Chris Harrison looked like he’d be more comfortable handing out roses; Brooke Burke seemed like she wanted to give out call-in vote numbers.
But the abc reality show hosts from “The Bachelor” and “Dancing with the Stars” combined forces in helping bring Miss America pageant back to network TV after several years in cable exile. The whole thing still had an air of desperation to it, perfect for the network of “Desperate Housewives.”
Teresa Scanlan, Miss Nebraska, from the tiny town of Gering, won the whole thing by the way, in case you were seeking actual news out of this thing. She played a showoffy variant of “Chopsticks” on piano for her talent and her topical question was about Wikileaks. She went hard on the side of prosecution. “When it comes to the security of the nation, we have to focus on security fist, and then the right to know,” she said. At 17, she’s the youngest Miss America in the pageant’s 90 year history.

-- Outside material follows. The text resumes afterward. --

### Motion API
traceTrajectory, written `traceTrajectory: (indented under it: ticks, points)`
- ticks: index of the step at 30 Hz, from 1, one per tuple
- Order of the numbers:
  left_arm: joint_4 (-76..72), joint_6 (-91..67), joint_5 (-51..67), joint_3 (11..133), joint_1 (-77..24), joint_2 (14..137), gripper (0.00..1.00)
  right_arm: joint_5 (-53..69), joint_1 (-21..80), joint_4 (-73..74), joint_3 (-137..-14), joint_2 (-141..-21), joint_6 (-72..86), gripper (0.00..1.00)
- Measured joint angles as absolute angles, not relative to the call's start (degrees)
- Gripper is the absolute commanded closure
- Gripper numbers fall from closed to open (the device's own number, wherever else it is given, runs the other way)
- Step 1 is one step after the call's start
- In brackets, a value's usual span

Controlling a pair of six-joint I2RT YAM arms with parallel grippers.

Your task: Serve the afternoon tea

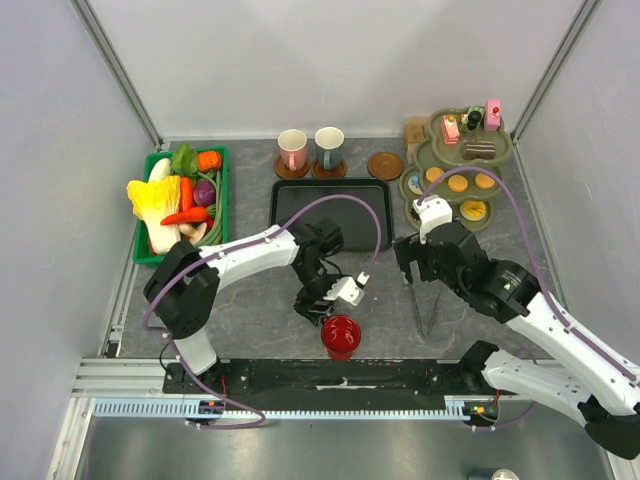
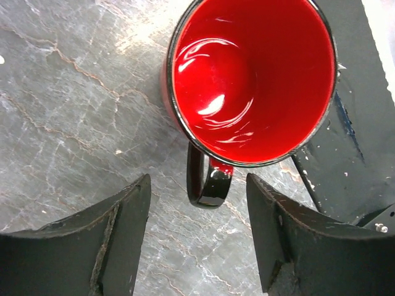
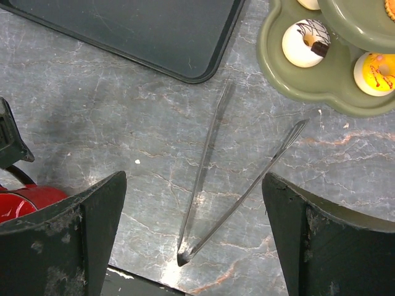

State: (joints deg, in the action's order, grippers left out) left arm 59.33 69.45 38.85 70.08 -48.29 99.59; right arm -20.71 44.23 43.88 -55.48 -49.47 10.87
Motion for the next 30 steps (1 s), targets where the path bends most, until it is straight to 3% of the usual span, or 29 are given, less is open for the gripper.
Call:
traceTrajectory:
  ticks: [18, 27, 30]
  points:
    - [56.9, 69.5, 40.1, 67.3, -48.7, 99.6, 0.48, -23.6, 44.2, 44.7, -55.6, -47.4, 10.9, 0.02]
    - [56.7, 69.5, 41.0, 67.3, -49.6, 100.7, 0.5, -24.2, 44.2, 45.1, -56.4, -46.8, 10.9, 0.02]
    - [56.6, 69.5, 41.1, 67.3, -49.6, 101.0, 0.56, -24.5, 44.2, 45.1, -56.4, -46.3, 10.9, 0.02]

But the show does not reflect her youth. Of the contestants who performed, one did ventriloquism, two sang, two danced routines they seem to have learned in youth. Most of it was not prime-time quality, I must say. Or very up to date. They tried to add flash to the stuff they had to have — 53 girls introducing themselves, with jokes about their state they may not have written themselves; and then fewer of them wearing evening gowns and bikinis, as they were cut down by judges that included Joy Behar, Marc Cherry and Tony Davolani.
Because it was the 90th anniversary, there was a parade of more than 50 surviving Miss Americas from past years, from Lee Meriweather to Gretchen Carlson of “Fox & Friends.” (But no Vanessa Williams, who could have gone as a star of an ABC show if not an official Miss America).
And there were a lot of commercials from DSW, which is the shoe store company that seems to have enough money to be listed as presenter (it was in those ads where Bert Perks kept singing “There She Goes, Miss America”). Not that anybody wanted to hear Chris Harrison sing.